Task instructions:
Whenever "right" occurs in a line of the material, list that line.

*** Provided data ***

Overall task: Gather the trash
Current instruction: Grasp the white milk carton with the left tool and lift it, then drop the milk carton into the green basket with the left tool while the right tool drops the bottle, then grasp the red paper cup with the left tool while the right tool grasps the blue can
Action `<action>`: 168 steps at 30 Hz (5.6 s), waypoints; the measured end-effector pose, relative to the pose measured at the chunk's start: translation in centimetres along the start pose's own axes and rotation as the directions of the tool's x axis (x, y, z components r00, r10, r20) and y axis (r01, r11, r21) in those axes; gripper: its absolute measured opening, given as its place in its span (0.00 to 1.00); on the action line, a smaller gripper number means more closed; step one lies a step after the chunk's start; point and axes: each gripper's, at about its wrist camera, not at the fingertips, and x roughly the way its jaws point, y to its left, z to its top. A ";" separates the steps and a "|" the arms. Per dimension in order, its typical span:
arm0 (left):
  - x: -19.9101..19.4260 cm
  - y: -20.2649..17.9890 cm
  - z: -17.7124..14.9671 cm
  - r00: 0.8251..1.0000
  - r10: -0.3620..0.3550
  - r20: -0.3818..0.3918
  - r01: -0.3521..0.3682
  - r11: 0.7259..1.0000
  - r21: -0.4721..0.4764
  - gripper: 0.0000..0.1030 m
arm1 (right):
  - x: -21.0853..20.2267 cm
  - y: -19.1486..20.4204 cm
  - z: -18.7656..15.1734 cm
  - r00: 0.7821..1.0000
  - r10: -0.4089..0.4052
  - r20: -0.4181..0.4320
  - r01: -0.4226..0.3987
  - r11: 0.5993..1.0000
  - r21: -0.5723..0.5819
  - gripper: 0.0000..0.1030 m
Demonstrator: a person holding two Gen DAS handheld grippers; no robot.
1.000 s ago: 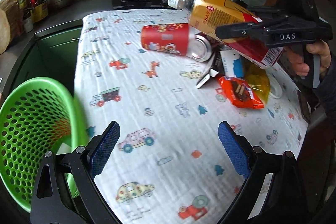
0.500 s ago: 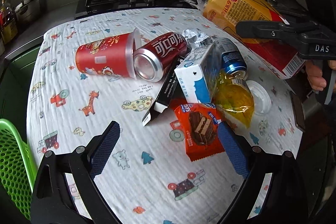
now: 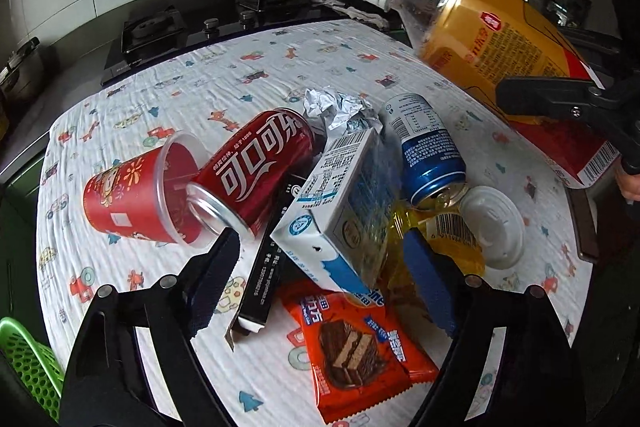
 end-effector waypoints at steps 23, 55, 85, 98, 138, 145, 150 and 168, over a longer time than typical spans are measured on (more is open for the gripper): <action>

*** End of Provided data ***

Solution to the problem:
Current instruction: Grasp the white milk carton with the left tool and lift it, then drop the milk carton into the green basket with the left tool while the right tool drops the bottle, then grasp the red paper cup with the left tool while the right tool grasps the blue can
arm1 (right):

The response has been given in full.